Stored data
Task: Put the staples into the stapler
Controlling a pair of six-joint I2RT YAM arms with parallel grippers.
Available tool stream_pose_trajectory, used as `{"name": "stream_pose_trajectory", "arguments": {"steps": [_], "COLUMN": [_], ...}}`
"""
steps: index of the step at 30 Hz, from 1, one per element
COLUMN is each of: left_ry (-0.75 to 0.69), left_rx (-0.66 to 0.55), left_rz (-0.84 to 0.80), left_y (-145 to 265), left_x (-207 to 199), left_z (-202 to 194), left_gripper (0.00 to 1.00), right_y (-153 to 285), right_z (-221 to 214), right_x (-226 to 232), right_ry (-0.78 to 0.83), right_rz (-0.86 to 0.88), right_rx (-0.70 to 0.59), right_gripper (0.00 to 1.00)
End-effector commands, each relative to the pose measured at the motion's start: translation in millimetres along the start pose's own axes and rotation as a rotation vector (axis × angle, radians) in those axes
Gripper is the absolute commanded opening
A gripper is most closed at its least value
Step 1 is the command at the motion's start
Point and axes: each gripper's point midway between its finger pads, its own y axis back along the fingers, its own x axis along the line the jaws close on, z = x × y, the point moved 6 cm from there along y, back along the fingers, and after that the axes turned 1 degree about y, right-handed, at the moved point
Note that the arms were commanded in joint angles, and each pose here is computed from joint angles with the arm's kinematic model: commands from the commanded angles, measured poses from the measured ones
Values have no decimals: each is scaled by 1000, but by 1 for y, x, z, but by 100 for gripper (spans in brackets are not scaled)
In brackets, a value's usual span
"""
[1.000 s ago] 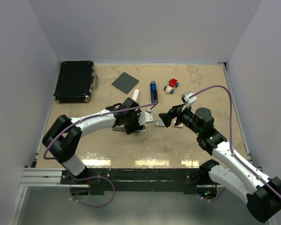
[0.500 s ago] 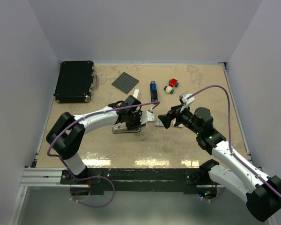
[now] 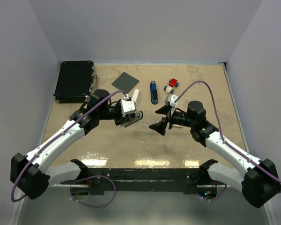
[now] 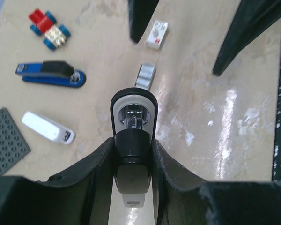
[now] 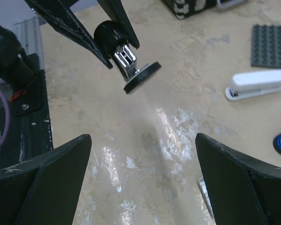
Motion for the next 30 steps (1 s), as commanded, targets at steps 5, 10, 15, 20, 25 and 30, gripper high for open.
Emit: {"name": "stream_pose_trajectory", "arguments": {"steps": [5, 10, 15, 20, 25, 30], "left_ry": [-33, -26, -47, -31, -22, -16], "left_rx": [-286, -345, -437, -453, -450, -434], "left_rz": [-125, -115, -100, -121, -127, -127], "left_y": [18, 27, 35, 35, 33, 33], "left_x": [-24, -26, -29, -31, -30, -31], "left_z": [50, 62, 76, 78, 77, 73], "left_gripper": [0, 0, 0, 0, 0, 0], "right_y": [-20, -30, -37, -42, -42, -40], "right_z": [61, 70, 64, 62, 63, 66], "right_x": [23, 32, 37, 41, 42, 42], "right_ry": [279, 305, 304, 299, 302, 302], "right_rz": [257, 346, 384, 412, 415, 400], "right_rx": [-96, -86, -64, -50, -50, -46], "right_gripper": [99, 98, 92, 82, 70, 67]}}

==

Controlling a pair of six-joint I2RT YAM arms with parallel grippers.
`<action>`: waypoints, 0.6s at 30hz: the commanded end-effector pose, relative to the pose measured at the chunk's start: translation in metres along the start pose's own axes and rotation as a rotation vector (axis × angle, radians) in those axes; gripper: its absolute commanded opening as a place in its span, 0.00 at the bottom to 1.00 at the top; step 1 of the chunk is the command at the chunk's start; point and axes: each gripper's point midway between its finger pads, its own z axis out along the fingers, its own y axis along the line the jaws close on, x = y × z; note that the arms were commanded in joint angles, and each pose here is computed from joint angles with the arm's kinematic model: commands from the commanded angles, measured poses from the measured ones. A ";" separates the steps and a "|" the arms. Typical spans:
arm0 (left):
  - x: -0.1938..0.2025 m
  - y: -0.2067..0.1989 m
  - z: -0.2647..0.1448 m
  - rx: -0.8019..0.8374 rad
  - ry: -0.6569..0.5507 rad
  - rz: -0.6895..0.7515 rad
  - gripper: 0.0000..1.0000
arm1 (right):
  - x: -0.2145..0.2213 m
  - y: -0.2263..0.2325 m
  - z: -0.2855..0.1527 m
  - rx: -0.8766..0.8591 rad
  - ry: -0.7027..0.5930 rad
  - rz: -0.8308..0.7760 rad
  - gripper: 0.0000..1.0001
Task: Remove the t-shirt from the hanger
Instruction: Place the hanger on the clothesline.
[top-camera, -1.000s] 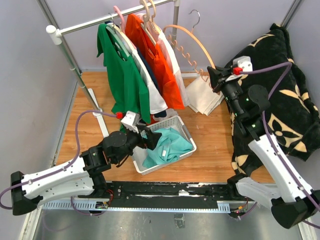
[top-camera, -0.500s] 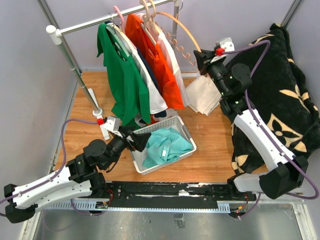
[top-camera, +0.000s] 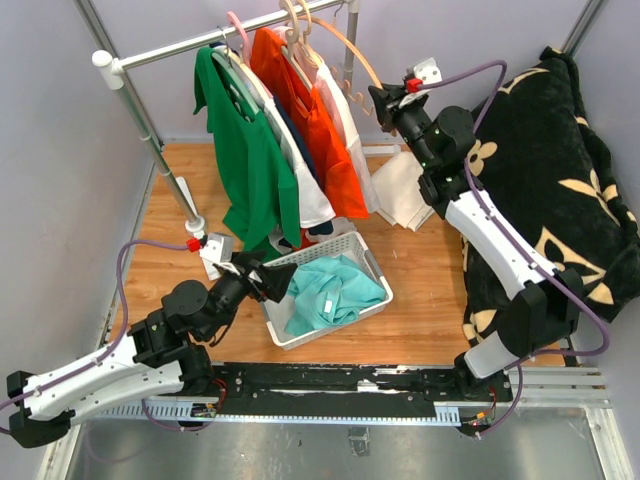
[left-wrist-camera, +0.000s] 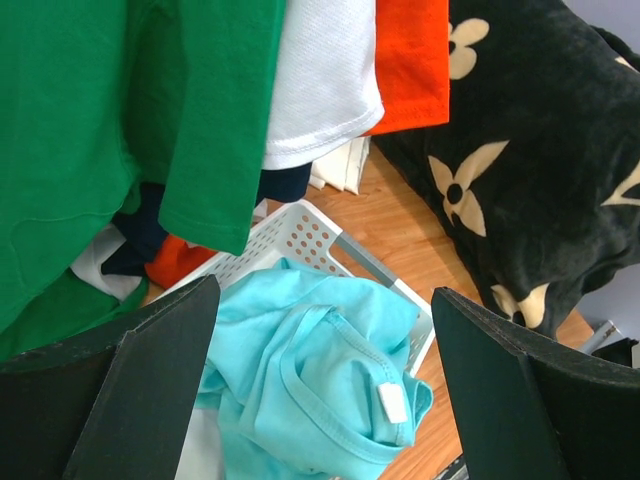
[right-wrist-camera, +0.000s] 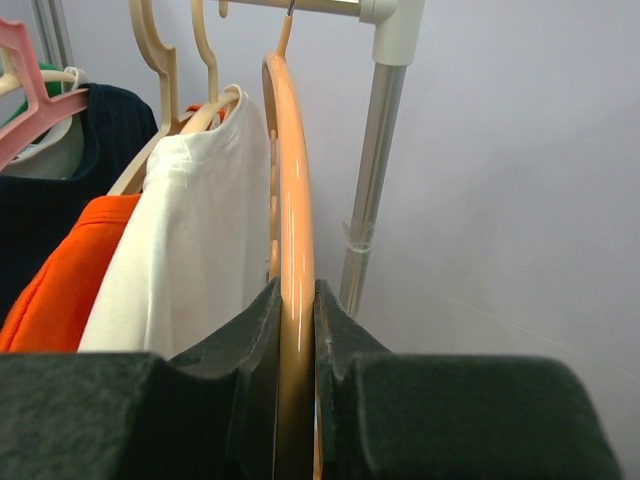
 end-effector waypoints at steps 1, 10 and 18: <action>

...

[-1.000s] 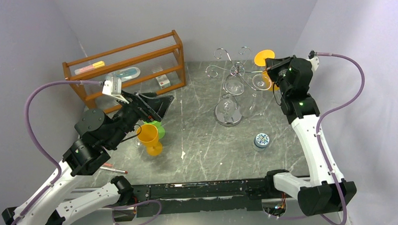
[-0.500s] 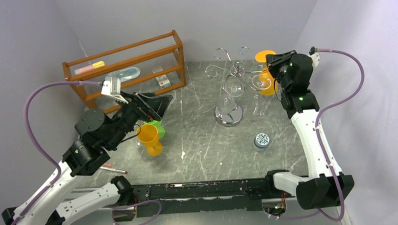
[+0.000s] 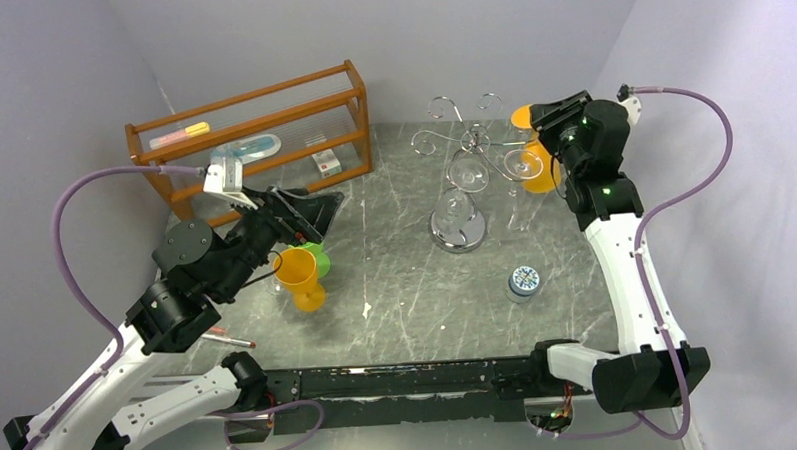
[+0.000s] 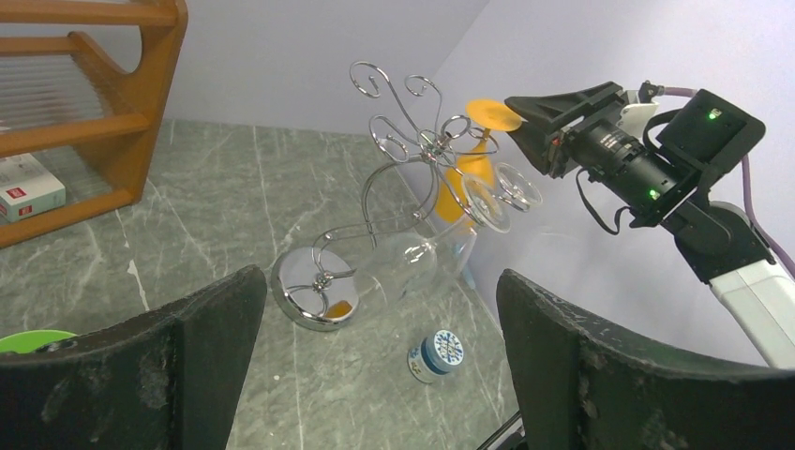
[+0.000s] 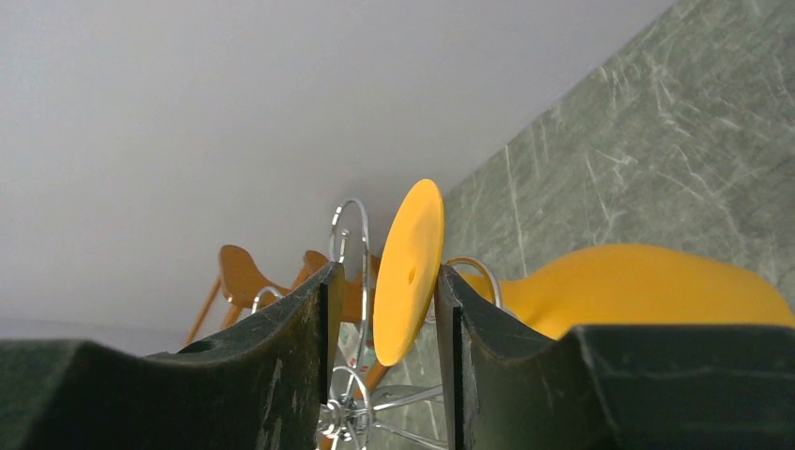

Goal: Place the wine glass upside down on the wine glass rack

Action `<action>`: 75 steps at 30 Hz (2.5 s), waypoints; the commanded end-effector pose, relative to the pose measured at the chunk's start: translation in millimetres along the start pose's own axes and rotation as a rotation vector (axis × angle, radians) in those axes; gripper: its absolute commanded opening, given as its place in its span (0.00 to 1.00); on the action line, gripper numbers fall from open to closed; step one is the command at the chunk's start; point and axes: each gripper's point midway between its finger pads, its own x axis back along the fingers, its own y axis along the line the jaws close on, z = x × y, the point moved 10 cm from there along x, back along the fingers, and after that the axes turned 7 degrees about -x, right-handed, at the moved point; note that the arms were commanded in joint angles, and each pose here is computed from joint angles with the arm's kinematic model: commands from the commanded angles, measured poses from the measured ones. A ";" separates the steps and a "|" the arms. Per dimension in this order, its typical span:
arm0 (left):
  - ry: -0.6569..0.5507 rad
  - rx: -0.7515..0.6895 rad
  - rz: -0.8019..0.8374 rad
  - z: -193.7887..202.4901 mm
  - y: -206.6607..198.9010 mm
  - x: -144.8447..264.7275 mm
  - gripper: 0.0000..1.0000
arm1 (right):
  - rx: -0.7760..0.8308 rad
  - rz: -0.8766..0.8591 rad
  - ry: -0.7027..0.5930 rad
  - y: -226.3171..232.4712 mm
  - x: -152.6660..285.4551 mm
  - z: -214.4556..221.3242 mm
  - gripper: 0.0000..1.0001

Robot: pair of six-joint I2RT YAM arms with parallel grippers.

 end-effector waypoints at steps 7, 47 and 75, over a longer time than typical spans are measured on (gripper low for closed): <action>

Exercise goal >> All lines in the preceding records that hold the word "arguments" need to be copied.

Answer to the problem >>
Available tool stream_pose_trajectory, used as `{"name": "stream_pose_trajectory", "arguments": {"steps": [_], "COLUMN": [_], ...}}`
Emit: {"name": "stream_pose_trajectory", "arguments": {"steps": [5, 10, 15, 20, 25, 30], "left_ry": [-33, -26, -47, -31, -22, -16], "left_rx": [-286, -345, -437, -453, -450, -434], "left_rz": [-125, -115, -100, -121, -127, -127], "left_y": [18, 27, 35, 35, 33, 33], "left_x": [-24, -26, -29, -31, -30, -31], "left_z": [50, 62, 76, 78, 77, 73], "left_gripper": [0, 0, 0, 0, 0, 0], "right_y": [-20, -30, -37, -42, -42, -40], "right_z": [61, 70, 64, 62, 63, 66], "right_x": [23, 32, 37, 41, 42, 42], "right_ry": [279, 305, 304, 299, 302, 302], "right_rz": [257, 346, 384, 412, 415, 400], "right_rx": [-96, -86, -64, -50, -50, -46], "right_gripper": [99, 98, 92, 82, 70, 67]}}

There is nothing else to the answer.